Look through the data below and work out how many lines contain the string "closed". Give the number alone.

○ ○ ○ ○

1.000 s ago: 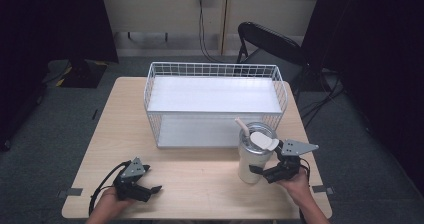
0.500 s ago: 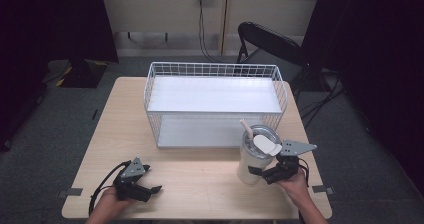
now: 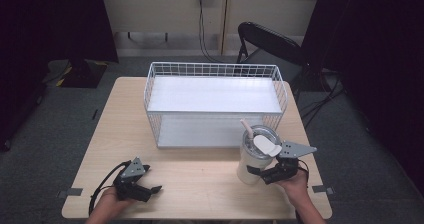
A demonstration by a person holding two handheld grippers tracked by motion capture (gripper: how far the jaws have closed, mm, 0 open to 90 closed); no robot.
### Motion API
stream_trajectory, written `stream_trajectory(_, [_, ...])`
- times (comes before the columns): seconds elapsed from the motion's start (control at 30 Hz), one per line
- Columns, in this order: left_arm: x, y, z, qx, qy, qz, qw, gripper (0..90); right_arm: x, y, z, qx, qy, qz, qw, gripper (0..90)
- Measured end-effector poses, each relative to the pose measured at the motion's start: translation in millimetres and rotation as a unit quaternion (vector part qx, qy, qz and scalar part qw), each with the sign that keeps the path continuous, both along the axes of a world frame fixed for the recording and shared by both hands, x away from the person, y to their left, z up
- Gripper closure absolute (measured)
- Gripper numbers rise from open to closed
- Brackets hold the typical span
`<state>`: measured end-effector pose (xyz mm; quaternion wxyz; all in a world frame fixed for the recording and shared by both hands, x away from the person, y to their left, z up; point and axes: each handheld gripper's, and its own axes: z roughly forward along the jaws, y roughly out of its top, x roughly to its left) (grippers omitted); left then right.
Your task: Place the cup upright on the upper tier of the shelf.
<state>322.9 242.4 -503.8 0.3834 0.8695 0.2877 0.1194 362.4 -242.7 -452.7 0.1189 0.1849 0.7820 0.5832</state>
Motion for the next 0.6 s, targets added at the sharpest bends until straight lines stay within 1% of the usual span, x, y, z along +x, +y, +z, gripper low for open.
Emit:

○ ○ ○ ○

Solution for this exercise – 2